2. Kannte der Rechnungsempfänger, der Hard- und Software vertreibt, bei von sog. „missing traders” abgerechneten, tatsächlich aber von einem anderen Unternehmen erbrachten Wareneinkäufen aufgrund seiner beruflichen Erfahrung und Branchenkenntnis die Gefahr, in ein Umsatzsteuerbetrugsmodell einbezogen zu werden, sind ihm die angebotenen Preise günstig vorgekommen, hat es sich um ein Geschäftsvolumen in erheblichen Umfang gehandelt und war aus dem dem Unternehmer vorliegenden Handelsregisterauszug für die beiden „missing traders” ersichtlich, dass diese Firmen unter neuer Leitung standen und ihren Sitz verlegt hatten, und hat er sich gleichwohl ohne weitere eigene Nachforschungen auf die Angaben seinem ihm langjährig bekannten Ansprechpartners bei diesen Wareneinkäufen verlassen, der dem Unternehmer gegenüber jedoch ausdrücklich als Handelsvertreter eines anderen Unternehmens und nicht als Vertreter der vermeintlichen Lieferanten aufgetreten ist, so hat der Unternehmer, indem er den Angaben des Ansprechpartners ungeprüft vertraut hat, zumindest nicht alle Maßnahmen ergriffen, die vernünftigerweise von ihm verlangt werden konnten, um sich von der Richtigkeit der Angaben über die Leistenden in den Rechnungen zu überzeugen und seine Beteiligung an einem Betrug auszuschließen; daher steht ihm der Vorsteuerabzug auch nicht im Billigkeitsweg zu.

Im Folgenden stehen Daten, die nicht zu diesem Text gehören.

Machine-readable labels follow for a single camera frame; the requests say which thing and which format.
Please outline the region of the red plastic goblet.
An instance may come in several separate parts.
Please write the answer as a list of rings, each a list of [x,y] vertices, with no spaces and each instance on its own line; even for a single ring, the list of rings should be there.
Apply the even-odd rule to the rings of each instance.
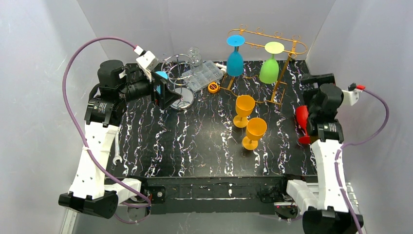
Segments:
[[[307,132],[307,118],[308,118],[308,109],[306,105],[299,106],[296,109],[296,120],[299,126],[304,130],[305,136],[299,138],[299,143],[301,144],[311,144],[311,138]]]

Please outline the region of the blue plastic goblet back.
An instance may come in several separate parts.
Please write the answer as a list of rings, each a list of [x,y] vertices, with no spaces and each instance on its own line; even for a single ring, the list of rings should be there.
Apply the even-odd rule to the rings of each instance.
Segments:
[[[227,74],[238,77],[244,72],[244,60],[239,53],[239,47],[245,43],[245,39],[240,35],[232,35],[227,38],[226,42],[233,47],[233,52],[229,55],[226,63]]]

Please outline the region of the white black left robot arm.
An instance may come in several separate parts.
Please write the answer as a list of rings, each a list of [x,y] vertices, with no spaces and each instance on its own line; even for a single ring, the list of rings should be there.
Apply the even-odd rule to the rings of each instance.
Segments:
[[[113,178],[112,185],[105,184],[109,176],[106,166],[127,103],[150,97],[160,109],[166,109],[182,95],[170,90],[158,72],[128,69],[120,60],[101,63],[97,76],[99,82],[90,92],[85,127],[81,129],[84,146],[78,169],[58,204],[79,213],[111,218],[118,205],[137,196],[141,188],[140,180],[131,178]]]

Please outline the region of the blue plastic goblet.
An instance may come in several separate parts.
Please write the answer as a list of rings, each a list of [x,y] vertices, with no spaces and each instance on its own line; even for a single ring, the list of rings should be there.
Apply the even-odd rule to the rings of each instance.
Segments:
[[[168,75],[167,75],[167,73],[164,72],[164,71],[157,71],[156,74],[160,75],[162,78],[164,78],[164,79],[166,79],[166,80],[168,80],[168,78],[169,78]],[[157,86],[156,91],[157,91],[159,94],[161,93],[161,87],[160,87],[160,85]]]
[[[233,52],[229,55],[226,63],[227,74],[238,77],[244,72],[244,60],[239,53],[239,47],[245,43],[245,39],[240,35],[232,35],[227,38],[226,42],[233,47]]]

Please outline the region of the chrome spiral glass rack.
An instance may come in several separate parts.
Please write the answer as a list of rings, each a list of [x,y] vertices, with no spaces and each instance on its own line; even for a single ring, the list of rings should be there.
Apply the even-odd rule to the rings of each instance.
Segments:
[[[186,82],[194,75],[194,61],[186,54],[176,54],[164,59],[161,71],[168,75],[168,81],[173,84],[173,91],[181,97],[170,106],[176,111],[185,111],[194,103],[194,93],[187,88]]]

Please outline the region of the clear glass wine glass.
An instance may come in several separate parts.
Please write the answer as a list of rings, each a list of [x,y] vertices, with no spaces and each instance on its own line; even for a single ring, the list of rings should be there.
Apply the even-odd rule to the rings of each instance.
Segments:
[[[188,49],[188,56],[192,60],[194,73],[198,73],[203,69],[203,60],[198,47],[190,47]]]

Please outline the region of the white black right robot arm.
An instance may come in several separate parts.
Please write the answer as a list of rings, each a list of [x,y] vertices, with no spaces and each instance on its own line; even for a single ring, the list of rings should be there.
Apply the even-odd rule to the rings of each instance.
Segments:
[[[344,135],[336,115],[342,104],[356,104],[365,86],[352,83],[342,90],[333,74],[306,74],[300,82],[313,85],[303,91],[304,106],[297,109],[296,118],[306,127],[303,141],[315,155],[319,191],[315,196],[304,180],[289,179],[286,193],[298,207],[306,234],[360,233],[364,221],[355,213],[345,188]]]

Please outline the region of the green plastic goblet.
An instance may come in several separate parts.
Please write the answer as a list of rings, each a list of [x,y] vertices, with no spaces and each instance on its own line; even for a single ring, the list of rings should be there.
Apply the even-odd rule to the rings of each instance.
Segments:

3. Auch unter Berücksichtigung der Entscheidung des EuGH v. 22.10.2015 (Az.: C-277/14, PPUH Stehcemp, EU:C:2015:719) ist nicht davon auszugehen, dass es zur Gewährung von Vertrauensschutz im Rahmen einer Billigkeitsmaßnahme – bei Nichtvorliegen der materiellen und formellen Voraussetzungen für die Ausübung des Rechts auf Vorsteuerabzug – ausreicht, wenn keine Steuerhinterziehung vorliegt oder der Steuerpflichtige von der Steuerhinterziehung nichts wusste und auch nichts wissen konnte.
Normenkette
UStG 2007 § 15 Abs. 1 S. 1 Nr. 1 S. 2, § 14 Abs. 1, 4; AO §§ 163, 227
Nachgehend
Tenor
1. Unter Änderung des Umsatzsteuerbescheids für 2008 vom 14. Juni 2012 in Gestalt der Einspruchsentscheidung vom 14. Februar 2014 wird die Umsatzsteuer für 2008 auf … EUR herabgesetzt.
Der Umsatzsteuerbescheid für 2009 vom 14. Juni 2012 wird aufgehoben. Im Übrigen wird die Klage abgewiesen.
2. Die Kosten des Verfahrens trägt der Kläger zu 6/7, der Beklagte zu 1/7.
3. Das Urteil ist im Kostenpunkt für den Kläger vorläufig vollstreckbar. Der Beklagte darf durch Sicherheitsleistung in Höhe der zu erstattenden Kosten des Klägers die Vollstreckung abwenden, wenn nicht der Kläger vor der Vollstreckung Sicherheit in derselben Höhe leistet.
4. Die Revision wird zugelassen.
Tatbestand
I.
Streitig ist, ob der Beklagte (das Finanzamt –FA–) zu Recht den Vorsteuerabzug des Klägers gekürzt und eine abweichende Steuerfestsetzung aus Billigkeitsgründen abgelehnt hat.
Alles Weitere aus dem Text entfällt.